I did a little further research on how Chinese public holidays evolved, and found that the Spring Festival is the only traditional Chinese festival that has been observed as a public holiday throughout the history of the People’s Republic of China!  On December 23, 1949, two months after the official establishment of the People’s Republic of China, the Government Administration Council (zheng wu yuan, predecessor of the State Council) published the first decree on the observance of public holidays.  According to the 1949 Decree, the following holidays would be observed by all Chinese nationwide:

  • New Year’s Day (January 1);
  • Spring Festival (first three days of the lunar calendar year);
  • Labor Day (May 1);
  • National Day (October 1-2).

Fifty years later, the State Council made a new decree on public holidays in 1999.  The 1999 Decree kept the types of holidays that are observed unchanged, but added two days to the Labor Day holiday and one day to the National Day holiday:

  • New Year’s Day (January 1);
  • Spring Festival (first three days of the lunar calendar year);
  • Labor Day (May 1-3);
  • National Day (October 1-3).

Two new long holiday weeks were therefore created: the Labor Day week and the National Day week, which became “golden weeks” for travel and tourism, especially considering that annual leave in China is limited (5 days for 1-10 years employment; 10 days for 10-20 years; 25 days for 20 years onwards, according to a 2007 State Council Regulation).  Under the 1999 Decree, the Chinese New Year remained the only traditional holiday to be observed as a public holiday.
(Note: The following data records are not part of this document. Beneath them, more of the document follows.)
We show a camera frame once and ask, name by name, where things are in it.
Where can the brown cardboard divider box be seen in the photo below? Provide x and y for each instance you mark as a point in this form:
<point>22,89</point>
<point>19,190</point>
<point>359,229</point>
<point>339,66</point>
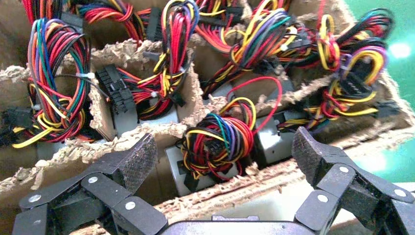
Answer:
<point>259,188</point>

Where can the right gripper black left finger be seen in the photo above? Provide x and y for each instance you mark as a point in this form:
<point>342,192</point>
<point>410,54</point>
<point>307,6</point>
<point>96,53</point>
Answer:
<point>81,201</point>

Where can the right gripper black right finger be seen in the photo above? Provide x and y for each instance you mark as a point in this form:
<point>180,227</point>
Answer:
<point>340,181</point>

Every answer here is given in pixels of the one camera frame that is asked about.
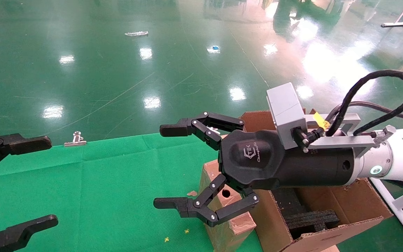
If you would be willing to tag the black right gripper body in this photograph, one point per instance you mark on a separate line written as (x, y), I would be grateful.
(257, 157)

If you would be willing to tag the small cardboard scrap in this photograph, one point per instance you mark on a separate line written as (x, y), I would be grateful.
(191, 193)

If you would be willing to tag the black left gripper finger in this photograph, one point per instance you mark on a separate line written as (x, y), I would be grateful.
(23, 227)
(23, 143)

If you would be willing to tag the white floor litter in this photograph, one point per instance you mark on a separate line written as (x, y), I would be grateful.
(136, 33)

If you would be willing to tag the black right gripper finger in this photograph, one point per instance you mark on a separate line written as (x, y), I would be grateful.
(201, 126)
(201, 208)

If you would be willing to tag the large open cardboard carton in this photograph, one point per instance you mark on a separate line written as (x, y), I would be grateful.
(271, 224)

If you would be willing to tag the white stand foot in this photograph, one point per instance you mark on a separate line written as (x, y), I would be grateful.
(393, 24)

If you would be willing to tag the silver camera mount bracket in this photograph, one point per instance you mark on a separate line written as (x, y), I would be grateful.
(341, 141)

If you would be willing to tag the green table cloth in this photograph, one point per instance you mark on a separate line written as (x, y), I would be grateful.
(100, 192)

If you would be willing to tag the small long cardboard box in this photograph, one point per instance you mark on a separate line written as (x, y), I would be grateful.
(236, 238)

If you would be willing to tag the silver binder clip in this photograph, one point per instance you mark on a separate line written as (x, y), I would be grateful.
(214, 130)
(76, 139)

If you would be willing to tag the white tubular frame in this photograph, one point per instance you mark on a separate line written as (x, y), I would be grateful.
(401, 210)

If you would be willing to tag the black foam block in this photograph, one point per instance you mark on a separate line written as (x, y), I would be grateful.
(313, 220)

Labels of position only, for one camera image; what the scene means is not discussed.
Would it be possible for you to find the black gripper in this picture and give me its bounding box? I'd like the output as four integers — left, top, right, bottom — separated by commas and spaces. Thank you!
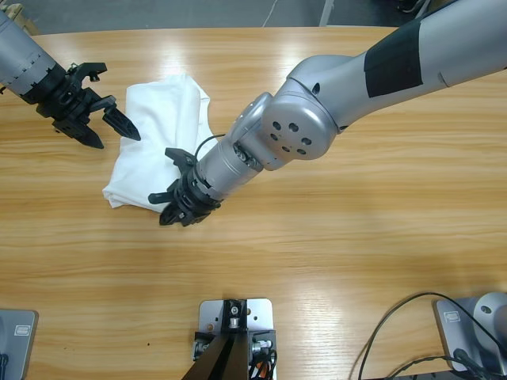
22, 70, 142, 150
148, 165, 222, 227

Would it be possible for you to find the slanted metal bar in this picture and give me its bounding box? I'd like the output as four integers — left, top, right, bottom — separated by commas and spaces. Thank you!
411, 0, 433, 19

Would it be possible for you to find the orange and black cable bundle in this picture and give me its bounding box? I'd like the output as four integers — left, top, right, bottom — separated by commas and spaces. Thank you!
247, 350, 280, 380

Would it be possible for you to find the wooden pallet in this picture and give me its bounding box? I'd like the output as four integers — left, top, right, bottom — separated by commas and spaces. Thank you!
6, 2, 40, 36

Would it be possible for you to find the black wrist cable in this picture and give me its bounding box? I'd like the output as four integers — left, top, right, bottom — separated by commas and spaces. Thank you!
193, 133, 227, 159

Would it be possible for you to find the grey base plate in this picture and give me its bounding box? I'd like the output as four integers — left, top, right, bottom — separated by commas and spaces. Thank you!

Nine years after the issuance of the 1999 Decree, on January 1, 2008, a new State Council decree on the observance of public holidays took effect, removing the Labor Day long holiday week by eliminating two days.  It also added three new one-day public holidays based on the traditional festivals: the Qingming Festival, Dragon Boat Festival (duan wu jie), and Mid-Autumn Festival (zhong qiu jie).

In the 2008 Decree, the observance of the New Year’s Day and National Day remained unchanged.  The Chinese New Year holiday is still three days, but starts from Chu Xi to the second day of the lunar New Year:

  • New Year’s Day (January 1);
  • Spring Festival (Chu Xi and the first and second days of the lunar calendar);
  • Qingming Festival (the beginning day of the fifth solar term in the Chinese lunar calendar) ;
  • Labor Day (May 1);
  • Dragon Boat Festival (the fifth day of the fifth month in the Chinese lunar calendar);
  • Mid-Autumn Festival (the 15th day of the eighth month in the Chinese lunar calendar) ; and
  • National Day (October 1, 2 and 3).
Guangzhou Railway Station during Spring Festival (by Junyu Wang)

In addition to the public holidays observed by all, special groups get time off to celebrate their own holidays: women workers get half a day off on Women’s Day (March 8); youth over the age of 14 get a half day off on Youth Day (May 4); children under age 14 get a whole day off on Children’s Day (June 1); and soldiers get one day off on August 1 in celebration of the founding of the Chinese People’s Liberation Army.

A tip: refrain from calling your friends or clients in China from February 9 to 15 this year.  They will be off celebrating the Chinese New Year until the following weekend when they all come back to work.  It is very difficult to pick up your phone when fighting your way home like those in this picture of the Spring Festival travel season (chunyun).